ASCP is urging the Centers for Disease Control and Prevention (CDC) to clarify that laboratory personnel are included in the COVID-19 vaccine tier 1a prioritization group (healthcare personnel). Recently, several questions have arisen as to whether pathologists and laboratory professionals are included in the tier 1a rollout group. While physicians and phlebotomists are specifically mentioned in CDC guidelines as tier 1a personnel, the rest of the laboratory team is not. That is, in part, because the guidance document CDC referenced to define healthcare personnel exempts three categories of healthcare professionals: autopsy, laboratory and dental personnel. This exemption stems from the fact that CDC has created separate infection control guidelines for each of these groups.
“Ensuring that America’s healthcare workers are among the first to receive the new COVID-19 vaccines rightly recognizes the vital importance of America’s healthcare workforce,” ASCP President Kimberly Sanford, MD, MASCP, MT(ASCP), said.
The CDC intends the definition of healthcare personnel to be broad. However, ASCP is concerned that as the states adopt their vaccine rollout plans they may exclude laboratory and autopsy personnel. A shortage of the vaccine makes this concern more likely. As a result, ASCP has partnered with the American Dental Association on a December 16 letter to CDC to ensure of these critical members of the healthcare team are included in the tier 1a vaccine rollout. ASCP has also reached out to other organizations concerned about laboratory, pathology and autopsy personnel to ensure broad support.

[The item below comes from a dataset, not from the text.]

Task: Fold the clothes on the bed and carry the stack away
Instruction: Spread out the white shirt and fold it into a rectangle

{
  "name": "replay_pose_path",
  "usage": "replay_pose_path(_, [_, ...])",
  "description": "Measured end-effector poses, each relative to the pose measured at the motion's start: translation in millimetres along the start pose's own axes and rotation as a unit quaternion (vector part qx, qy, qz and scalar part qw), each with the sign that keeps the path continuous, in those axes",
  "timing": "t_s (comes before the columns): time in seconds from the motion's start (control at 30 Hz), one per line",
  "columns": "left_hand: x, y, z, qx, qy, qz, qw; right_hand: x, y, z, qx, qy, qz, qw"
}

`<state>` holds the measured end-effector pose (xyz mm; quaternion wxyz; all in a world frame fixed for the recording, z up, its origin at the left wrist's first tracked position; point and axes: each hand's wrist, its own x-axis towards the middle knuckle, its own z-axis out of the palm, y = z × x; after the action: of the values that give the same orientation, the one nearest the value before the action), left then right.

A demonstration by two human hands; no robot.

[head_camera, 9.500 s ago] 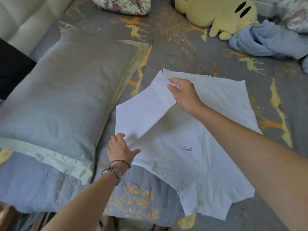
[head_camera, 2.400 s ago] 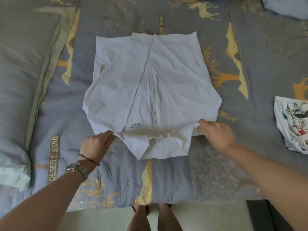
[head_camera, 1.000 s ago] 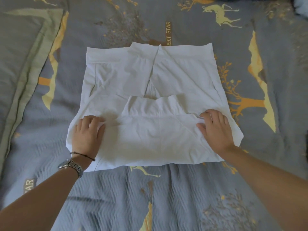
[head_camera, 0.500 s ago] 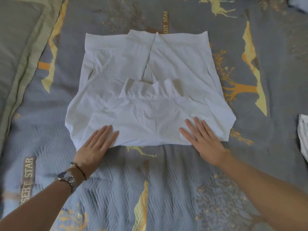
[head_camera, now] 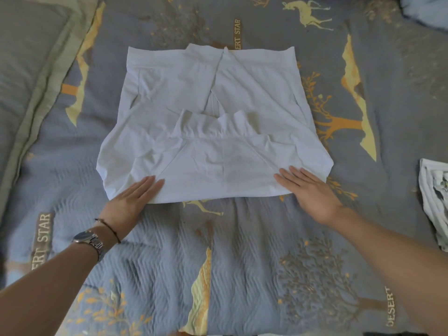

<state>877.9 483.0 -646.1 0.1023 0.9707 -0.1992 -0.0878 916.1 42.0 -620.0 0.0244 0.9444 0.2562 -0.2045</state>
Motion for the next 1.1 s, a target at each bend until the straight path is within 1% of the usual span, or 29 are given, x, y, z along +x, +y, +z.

“Prioritizing the vaccination of healthcare professionals is essential to ensuring that the healthcare system can effectively diagnose and treat those suffering from a COVID-19 infection and to helping to contain the spread of the virus,” Dr. Sanford said. The final letter, which can be obtained
here, was signed by 25 organizations.
ASCP has heard, and investigated, a few concerns that in some local areas pathologists and laboratory personnel have been assigned a lower priority ranking in the COVID-19 vaccine rollout. So far, these reports appear limited. It also appears that these instances are not attributed to federal or state government policy decisions. Instead, they appear to be decisions made by individual healthcare systems, hospitals and other healthcare employers that are prioritizing the vaccines they have received for their personnel.
ASCP will continue to monitor this situation and hopes to report on the CDC’s response to our letter soon.